- Entries supplied -
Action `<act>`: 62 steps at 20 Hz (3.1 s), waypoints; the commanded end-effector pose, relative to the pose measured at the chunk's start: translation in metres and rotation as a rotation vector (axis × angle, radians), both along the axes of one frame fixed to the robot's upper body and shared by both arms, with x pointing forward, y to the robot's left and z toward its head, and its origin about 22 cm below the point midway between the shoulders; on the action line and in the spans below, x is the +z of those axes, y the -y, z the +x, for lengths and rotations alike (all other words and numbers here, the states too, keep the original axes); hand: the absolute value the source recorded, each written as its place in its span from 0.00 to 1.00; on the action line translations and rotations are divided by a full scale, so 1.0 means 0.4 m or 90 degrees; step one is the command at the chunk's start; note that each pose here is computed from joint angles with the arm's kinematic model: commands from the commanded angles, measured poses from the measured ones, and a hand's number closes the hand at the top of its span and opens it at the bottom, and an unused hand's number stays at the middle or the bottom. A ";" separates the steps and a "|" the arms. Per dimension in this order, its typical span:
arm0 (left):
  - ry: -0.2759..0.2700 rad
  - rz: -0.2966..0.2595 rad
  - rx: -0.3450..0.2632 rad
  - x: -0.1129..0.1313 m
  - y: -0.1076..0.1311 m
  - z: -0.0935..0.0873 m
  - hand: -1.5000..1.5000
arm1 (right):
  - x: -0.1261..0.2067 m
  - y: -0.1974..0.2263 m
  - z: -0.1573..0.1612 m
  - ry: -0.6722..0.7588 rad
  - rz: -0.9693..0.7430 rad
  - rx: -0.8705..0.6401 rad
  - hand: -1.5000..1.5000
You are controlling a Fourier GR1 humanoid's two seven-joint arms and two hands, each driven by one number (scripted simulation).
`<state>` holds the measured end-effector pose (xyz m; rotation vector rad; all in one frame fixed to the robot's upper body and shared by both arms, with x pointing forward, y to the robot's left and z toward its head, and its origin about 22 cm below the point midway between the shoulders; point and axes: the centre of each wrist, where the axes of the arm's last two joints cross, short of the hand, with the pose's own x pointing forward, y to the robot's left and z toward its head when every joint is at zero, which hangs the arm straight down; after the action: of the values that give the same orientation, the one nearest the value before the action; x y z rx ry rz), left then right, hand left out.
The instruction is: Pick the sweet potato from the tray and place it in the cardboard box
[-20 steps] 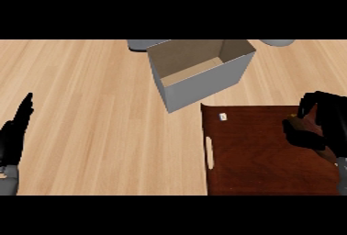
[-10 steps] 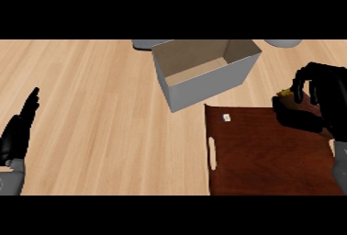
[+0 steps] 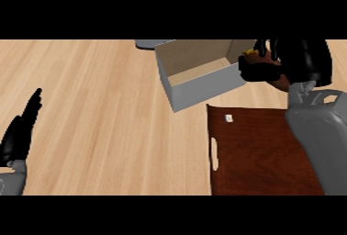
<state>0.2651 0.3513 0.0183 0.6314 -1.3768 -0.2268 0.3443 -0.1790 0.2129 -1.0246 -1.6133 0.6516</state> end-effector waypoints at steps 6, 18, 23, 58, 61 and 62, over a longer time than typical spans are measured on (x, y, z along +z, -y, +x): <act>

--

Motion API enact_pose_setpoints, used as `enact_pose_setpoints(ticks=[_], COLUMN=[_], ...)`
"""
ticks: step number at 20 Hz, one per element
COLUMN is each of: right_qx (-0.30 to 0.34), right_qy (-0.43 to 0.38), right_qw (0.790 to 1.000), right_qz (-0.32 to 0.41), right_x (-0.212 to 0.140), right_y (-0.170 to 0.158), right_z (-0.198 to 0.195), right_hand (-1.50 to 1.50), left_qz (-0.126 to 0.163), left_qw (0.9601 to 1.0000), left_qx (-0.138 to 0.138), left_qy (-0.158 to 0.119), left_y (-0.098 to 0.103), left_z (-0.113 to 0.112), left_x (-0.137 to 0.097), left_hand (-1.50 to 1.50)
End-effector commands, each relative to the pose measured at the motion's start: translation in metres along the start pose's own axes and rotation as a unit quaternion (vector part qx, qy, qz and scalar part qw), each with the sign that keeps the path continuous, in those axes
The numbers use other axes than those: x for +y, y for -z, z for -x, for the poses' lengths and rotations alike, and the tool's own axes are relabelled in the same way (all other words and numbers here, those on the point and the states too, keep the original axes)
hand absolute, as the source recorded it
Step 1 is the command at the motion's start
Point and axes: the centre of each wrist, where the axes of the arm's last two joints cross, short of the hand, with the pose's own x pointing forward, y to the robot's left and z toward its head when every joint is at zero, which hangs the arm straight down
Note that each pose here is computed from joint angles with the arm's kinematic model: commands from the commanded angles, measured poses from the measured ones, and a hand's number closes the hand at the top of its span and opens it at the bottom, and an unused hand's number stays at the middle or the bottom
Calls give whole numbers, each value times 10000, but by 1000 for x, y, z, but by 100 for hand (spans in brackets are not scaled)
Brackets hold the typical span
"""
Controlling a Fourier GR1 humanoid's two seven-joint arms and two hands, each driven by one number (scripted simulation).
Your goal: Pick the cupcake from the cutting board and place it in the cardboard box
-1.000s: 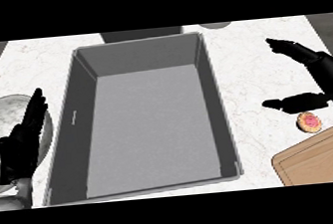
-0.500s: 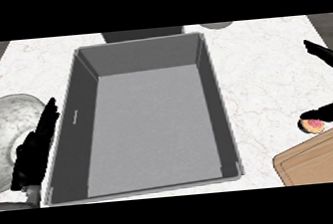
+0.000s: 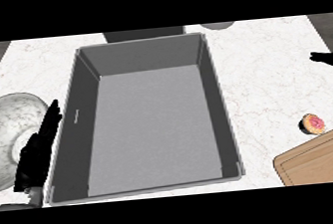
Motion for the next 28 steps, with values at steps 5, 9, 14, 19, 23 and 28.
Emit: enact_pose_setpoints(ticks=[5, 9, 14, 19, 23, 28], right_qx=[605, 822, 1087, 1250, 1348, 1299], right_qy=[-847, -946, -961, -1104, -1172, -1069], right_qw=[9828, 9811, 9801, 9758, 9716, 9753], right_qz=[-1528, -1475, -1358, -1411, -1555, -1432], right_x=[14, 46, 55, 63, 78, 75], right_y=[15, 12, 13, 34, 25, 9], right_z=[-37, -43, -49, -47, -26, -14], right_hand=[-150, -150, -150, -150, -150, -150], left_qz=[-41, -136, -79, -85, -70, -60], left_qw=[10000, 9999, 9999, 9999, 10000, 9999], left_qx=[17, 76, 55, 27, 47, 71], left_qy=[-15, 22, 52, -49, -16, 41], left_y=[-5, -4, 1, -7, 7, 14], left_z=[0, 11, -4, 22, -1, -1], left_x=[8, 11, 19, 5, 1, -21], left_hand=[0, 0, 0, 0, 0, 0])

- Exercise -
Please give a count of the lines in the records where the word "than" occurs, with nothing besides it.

- Written solution -
2